[Start of section]
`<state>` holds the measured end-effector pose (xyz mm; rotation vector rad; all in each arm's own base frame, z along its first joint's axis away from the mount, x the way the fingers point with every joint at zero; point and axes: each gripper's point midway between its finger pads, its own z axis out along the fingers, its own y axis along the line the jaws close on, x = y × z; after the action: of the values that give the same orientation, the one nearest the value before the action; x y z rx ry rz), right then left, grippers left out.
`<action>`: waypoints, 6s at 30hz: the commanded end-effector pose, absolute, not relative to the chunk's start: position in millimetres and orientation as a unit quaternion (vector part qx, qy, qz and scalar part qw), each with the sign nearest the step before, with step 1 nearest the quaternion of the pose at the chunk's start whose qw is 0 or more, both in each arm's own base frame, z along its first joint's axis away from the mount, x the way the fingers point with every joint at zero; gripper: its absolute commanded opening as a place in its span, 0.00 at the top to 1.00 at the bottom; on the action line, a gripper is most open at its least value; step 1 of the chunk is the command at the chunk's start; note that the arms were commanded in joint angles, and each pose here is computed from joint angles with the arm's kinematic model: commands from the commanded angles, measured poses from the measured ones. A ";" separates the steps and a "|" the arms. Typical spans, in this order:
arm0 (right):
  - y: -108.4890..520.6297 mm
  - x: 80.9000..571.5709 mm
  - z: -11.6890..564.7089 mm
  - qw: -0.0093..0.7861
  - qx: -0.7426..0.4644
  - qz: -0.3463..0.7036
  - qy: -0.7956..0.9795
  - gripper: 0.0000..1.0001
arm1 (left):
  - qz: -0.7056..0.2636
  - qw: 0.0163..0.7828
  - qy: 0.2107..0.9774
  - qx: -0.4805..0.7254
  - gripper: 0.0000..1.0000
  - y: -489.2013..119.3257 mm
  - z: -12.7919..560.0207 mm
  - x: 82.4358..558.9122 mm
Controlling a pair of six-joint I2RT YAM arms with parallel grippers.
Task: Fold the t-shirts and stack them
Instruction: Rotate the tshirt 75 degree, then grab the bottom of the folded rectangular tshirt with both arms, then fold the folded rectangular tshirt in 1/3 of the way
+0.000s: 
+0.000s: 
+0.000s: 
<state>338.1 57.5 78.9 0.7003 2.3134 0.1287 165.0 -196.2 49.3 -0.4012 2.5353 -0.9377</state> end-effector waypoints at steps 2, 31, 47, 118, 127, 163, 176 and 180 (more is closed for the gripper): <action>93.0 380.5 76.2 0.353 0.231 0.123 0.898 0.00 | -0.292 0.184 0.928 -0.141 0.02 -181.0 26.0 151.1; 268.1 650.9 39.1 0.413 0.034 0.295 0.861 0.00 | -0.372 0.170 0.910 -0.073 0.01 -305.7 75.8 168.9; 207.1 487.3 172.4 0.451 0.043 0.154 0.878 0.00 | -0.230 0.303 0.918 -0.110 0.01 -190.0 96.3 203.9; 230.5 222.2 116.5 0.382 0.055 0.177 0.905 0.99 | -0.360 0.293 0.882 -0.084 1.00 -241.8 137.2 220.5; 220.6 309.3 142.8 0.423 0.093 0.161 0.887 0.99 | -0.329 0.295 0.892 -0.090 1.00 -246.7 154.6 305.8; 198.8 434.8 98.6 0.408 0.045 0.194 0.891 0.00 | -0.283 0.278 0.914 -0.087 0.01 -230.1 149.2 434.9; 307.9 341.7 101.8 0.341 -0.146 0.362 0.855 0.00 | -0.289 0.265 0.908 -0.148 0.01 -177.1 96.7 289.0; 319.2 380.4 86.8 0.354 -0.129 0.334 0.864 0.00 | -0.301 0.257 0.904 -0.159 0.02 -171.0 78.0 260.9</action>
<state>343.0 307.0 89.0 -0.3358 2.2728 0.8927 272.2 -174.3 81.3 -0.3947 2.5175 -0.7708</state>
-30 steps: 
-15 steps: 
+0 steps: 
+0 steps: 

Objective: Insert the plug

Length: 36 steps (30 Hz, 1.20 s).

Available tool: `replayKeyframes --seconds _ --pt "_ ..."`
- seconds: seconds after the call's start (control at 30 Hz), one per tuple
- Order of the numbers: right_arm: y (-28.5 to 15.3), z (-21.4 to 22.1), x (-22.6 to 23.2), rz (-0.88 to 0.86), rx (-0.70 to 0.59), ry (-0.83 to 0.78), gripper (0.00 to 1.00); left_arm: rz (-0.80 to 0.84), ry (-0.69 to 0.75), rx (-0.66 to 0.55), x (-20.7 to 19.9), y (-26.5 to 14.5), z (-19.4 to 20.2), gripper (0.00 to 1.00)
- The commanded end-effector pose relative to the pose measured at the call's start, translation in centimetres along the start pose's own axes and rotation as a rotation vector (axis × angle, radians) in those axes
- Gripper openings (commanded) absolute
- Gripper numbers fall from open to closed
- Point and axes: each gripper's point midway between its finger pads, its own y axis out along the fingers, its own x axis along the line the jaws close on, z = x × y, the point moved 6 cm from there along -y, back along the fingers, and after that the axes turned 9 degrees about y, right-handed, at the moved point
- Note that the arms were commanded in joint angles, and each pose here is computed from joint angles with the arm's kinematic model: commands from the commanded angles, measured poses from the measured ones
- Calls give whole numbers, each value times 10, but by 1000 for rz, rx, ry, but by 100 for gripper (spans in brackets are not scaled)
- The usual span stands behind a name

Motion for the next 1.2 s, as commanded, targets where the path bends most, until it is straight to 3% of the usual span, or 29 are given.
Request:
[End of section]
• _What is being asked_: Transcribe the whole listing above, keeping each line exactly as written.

• _Result for this task_:
`<state>` holds the measured end-effector pose (xyz mm; rotation vector rad; all in each arm's own base frame, z along its first joint's axis away from the mount, x the way the fingers point with every joint at zero; point and axes: each gripper's point midway between its finger pads, its own z axis out along the fingers, its own y axis along the line the jaws close on, x = y × z; after the action: of the values that give the same orientation, the one nearest the value before the action; x y z rx ry rz), right then left, grippers left out.
`<action>`: waypoints, 6s at 30hz: the commanded end-effector pose, absolute, not relative to the chunk's start: position in millimetres and orientation as a unit quaternion (vector part qx, qy, qz and scalar part qw), each with the sign nearest the step before, with step 1 nearest the quaternion of the pose at the chunk's start whose qw is 0 or more, both in each arm's own base frame, z along its first joint's axis away from the mount, x the way the fingers point with every joint at zero; gripper: its absolute commanded opening as a place in its span, 0.00 at the top to 1.00 at the bottom; on the action line, a gripper is most open at its least value; step 1 of the chunk is the command at the chunk's start; note that the arms were commanded in joint angles, and each pose here is computed from joint angles with the arm's kinematic model: commands from the commanded angles, measured poses from the measured ones. A ";" separates the steps and a "|" the arms. Typical spans, in this order:
arm0 (right):
  - y: -108.4890..520.6297 mm
  - x: 80.9000..571.5709 mm
  - z: -11.6890..564.7089 mm
  - qw: -0.0093..0.7861
  - qx: -0.7426..0.4644
  - qz: -0.3463..0.7036
  - qy: -0.7956..0.9795
  - gripper: 0.0000..1.0001
arm1 (left):
  - qz: -0.7056..0.2636
  - qw: 0.0163..0.7828
  - qy: 0.2107..0.9774
  - qx: -0.4805..0.7254
  - gripper: 0.0000..1.0000
  - y: -489.2013..119.3257 mm
  - z: -12.7919..560.0207 mm
  - x: 82.4358..558.9122 mm
Controlling a pair of six-joint I2RT YAM arms with parallel grippers.
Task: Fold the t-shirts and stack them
Instruction: Rotate the tshirt 75 degree, then grab the bottom of the folded rectangular tshirt with both arms, then fold the folded rectangular tshirt in 1/3 of the way
+0.000s: 
+0.000s: 
+0.000s: 
<state>338.1 57.5 78.9 0.7003 2.3134 0.1287 165.0 -196.2 49.3 -0.4012 2.5353 -0.9377</state> end-effector waypoints at steps 2, 31, 47, 118, 127, 163, 176 and 180 (more is closed for the gripper): <action>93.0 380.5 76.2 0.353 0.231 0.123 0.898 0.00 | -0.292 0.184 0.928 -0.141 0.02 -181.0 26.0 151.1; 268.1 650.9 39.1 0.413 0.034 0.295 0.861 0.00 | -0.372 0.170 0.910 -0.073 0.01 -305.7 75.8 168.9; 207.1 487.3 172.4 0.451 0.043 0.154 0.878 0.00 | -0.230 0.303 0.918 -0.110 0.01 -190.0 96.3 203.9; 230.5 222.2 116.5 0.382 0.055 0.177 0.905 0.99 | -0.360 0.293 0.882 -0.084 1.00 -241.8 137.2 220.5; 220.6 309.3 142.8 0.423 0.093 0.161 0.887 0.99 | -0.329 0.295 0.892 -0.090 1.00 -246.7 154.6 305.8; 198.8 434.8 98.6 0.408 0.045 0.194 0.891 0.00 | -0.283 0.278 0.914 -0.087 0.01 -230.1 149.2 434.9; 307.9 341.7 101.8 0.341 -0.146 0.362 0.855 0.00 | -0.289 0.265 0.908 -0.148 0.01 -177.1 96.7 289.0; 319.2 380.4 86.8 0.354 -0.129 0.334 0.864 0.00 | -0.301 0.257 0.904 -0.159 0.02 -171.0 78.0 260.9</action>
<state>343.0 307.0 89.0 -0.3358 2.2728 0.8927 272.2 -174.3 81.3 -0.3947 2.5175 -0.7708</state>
-30 steps: 
-15 steps: 
+0 steps: 
+0 steps: 

Objective: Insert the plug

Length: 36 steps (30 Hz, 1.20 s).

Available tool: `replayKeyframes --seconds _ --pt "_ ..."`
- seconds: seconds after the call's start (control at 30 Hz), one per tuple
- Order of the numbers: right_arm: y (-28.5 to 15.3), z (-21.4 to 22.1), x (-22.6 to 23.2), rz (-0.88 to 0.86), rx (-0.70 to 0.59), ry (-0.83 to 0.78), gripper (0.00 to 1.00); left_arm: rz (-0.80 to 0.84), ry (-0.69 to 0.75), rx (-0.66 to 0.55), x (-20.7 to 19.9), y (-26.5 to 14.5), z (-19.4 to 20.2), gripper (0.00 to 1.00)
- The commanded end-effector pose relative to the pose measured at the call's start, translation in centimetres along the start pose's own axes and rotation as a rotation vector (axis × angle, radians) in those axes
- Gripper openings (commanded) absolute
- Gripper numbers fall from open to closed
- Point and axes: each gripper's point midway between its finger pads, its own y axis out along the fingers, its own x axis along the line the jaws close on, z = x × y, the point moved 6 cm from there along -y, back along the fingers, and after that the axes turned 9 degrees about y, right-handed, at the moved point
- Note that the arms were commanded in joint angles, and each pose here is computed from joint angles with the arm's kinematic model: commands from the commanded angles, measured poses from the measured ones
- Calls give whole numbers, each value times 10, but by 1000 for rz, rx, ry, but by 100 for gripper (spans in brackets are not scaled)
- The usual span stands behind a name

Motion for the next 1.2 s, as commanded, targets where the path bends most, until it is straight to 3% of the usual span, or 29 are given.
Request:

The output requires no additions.